Counting only lines that contain the string "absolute", how many are there in the data? Say the number alone.

------------

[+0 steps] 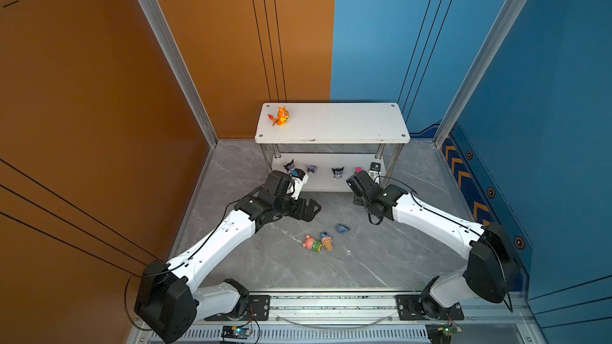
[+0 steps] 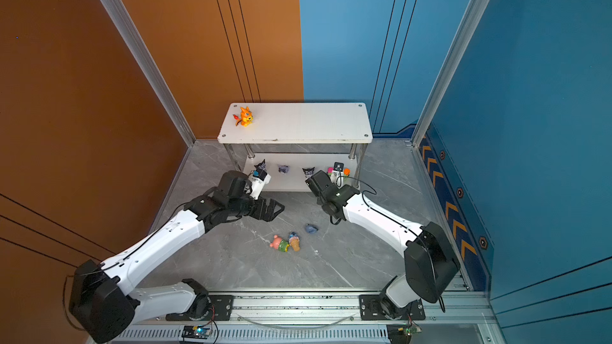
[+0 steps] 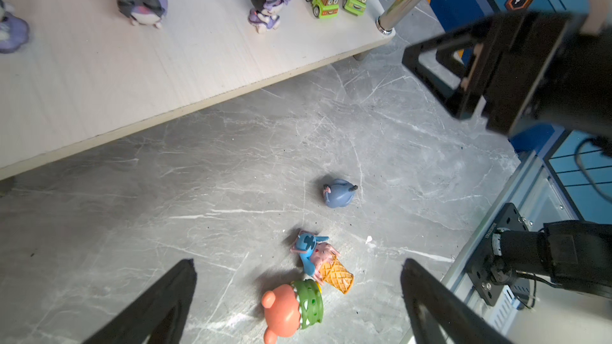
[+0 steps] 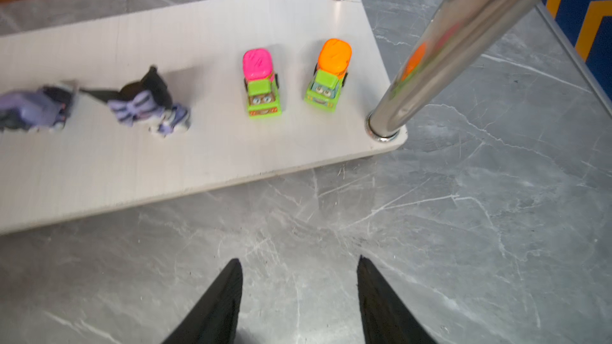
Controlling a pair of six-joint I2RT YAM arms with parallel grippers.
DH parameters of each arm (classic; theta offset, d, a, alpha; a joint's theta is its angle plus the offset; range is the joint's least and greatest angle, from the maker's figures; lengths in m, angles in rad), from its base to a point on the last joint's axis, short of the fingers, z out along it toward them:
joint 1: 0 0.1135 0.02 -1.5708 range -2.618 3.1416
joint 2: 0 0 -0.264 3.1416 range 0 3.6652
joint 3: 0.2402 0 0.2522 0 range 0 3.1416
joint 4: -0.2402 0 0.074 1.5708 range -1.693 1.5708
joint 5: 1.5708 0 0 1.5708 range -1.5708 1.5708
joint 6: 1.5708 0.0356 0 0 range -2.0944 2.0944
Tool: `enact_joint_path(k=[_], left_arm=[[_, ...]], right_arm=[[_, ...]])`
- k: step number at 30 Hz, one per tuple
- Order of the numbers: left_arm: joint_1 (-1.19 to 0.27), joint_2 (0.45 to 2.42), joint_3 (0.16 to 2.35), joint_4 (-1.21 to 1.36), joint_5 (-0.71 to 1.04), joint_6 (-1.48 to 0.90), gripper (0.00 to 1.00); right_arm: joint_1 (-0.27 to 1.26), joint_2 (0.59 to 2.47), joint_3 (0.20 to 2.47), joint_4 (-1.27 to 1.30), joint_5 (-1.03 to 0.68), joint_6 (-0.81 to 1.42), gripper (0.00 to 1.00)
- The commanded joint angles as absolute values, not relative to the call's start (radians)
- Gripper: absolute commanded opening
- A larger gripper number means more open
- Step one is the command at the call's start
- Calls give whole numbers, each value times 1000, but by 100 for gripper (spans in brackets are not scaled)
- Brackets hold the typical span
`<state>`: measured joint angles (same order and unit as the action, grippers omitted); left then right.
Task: Place and organize the plastic toys onto the shelf
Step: 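Move the open right gripper back over the blue Eeyore figure on the floor, then lower the right gripper and close it on the blue Eeyore figure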
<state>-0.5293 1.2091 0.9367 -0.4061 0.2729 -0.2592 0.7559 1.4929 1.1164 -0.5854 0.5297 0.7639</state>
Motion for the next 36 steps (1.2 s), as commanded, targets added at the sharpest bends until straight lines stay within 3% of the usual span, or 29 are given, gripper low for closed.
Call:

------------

◆ **FINAL ANSWER**
2